Put a cap on it – but what sort of cap?
With the tide out on Victoria’s second wave of COVID, it’s a great time to take stock of its impact on not only electricity demand, but how regulatory cost recovery models could affect electricity and gas network prices.
The choice of ‘control mechanism’ sits at the heart of regulatory decision making and begs the question, should we use a revenue cap or a price cap, and for what reasons?
You can be forgiven for not immediately erupting with joy at the thought of economic regulatory intricacies – as the art of regulation often lies in the detail. But to appreciate the art requires a bit of context and an understanding of why regulation is needed at all.
Why regulation?
One of the important jobs of monopoly regulation is to replicate the forces of competition on businesses where it is most cost effective for one entity to serve all consumers – usually for utilities like gas or water or public transport networks where a duplication of side-by-side infrastructure makes little sense.
The Australian Energy Regulator (AER) uses a building block approach where the ‘prudent and efficient’ cost of the regulated parts of the business are added up (i.e. operating expenses, depreciation, tax etc) to calculate the maximum amount allowed to be recovered from customers – known as the total revenue allowance. This total revenue allowance is set on an ex-ante basis, meaning the AER sets the total revenue that a network business is able to recover before the start of each regulatory control period.
The AER then applies specific incentive schemes, which also encourage energy networks to perform more efficiently without compromising their standard of service. Customers are the beneficiaries of incentive regulation over time because services are provided more efficiently and at lower cost, reducing the strain on hip pockets. Energy Networks Australia’s Rewarding Performance report found improvements made to date by network businesses would deliver more than $6 billion in benefits to consumers.
Setting prices
Turning an overall network revenue allowance into prices is a key challenge. To do this, regulators can choose to employ either a price cap or a revenue cap. Each approach has pros and cons, with different interplay between revenue, demand and prices.
Under a revenue cap the regulator locks in the total revenue allowance that can be accumulated over a regulatory period and adjusts prices each year to ensure the total collected is no more than the allowance determined by the AER. If revenue is under or over-recovered in any year, prices in the following year are adjusted to make up any difference.
Electricity distribution and transmission networks in Australia have their standard control services[i] all regulated under revenue caps. This capping of revenue, coupled with the application of specific incentive schemes, means there is a focus on providing services efficiently without service standards being compromised.

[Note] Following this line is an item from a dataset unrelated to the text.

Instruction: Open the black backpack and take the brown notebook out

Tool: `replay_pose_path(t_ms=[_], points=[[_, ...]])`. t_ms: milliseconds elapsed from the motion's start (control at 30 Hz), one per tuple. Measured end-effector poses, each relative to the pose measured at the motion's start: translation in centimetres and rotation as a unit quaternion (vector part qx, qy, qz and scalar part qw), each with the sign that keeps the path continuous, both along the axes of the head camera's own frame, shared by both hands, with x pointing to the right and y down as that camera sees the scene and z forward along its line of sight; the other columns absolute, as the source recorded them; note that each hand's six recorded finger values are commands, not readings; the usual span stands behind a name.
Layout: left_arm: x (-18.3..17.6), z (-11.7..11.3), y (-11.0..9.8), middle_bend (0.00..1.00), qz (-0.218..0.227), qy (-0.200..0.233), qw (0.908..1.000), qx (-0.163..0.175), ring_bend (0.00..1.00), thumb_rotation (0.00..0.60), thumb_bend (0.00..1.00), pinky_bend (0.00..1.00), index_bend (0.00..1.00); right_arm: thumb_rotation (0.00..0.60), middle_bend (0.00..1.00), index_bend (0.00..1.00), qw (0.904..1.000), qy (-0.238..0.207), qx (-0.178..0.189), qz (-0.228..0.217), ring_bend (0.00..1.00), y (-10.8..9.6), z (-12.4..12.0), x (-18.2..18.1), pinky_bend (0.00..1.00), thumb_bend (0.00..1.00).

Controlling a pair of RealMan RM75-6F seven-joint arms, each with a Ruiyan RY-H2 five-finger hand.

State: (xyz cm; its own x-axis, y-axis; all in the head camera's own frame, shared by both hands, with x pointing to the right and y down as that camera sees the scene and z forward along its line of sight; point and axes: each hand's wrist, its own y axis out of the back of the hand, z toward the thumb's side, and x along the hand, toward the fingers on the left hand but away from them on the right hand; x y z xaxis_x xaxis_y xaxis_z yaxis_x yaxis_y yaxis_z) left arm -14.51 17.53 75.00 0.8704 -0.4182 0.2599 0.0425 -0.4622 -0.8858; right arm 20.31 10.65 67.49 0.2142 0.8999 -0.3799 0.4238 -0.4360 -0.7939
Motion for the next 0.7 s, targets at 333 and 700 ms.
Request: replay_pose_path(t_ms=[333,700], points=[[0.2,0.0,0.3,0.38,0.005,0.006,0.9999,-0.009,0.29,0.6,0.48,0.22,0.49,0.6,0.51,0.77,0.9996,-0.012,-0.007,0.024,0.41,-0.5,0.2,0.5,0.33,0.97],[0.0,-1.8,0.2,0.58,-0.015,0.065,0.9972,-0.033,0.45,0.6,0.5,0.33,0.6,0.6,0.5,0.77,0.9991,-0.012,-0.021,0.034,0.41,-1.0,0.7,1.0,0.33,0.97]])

An example of this was during COVID-19 when total electricity consumption in Victoria was down two per cent in April this year while Victorians suffered through lockdown. If actual demand is below the ex-ante forecast demand in any year under a revenue cap, the shortfall in revenue will be recuperated from electricity customers next year. Conversely, when the summer months are hotter than forecast and consumers pump their air conditioners, the increase in electricity consumption above forecast will be returned to consumers through lower prices the following year. These adjustments ensure network businesses only recover the efficient level of expenditure in a regulatory period.
Under a price cap the regulator uses demand forecasts and the revenue requirement to lock in the average price increases allowed at the start of each five-year regulatory period and allows revenue to vary with demand. Each network business is then free to adjust individual prices as long as the average basket of prices does not exceed the allowed price increase. Demand forecasts play an important role because networks take on all demand risk under a price cap – once prices are set, a decrease in demand means a decrease in revenue for the network and vice versa.
Networks under a price cap have an incentive to innovate to drive demand. Price caps are used by Australian gas distribution networks and because gas use is strongly correlated to temperature, price caps deliver price certainty to customers independent of weather patterns.
There are also variations to price and revenue caps, such as revenue yield price caps or a hybrid price cap, but these approaches are much less common.
Which is better?
If the answer was simple, we could all call it job done and just use one type of cap in all situations, but of course it isn’t.
Regulation in practice is much more complex and what is best for one type of network may not always be best for another. Trade-offs are everywhere and the regulator has an important role to play in choosing the type of regulation that best fits all the circumstances.
[i] Standard control services are common network services that are central to electricity supply that consumers share the cost of, such as building and maintaining the network.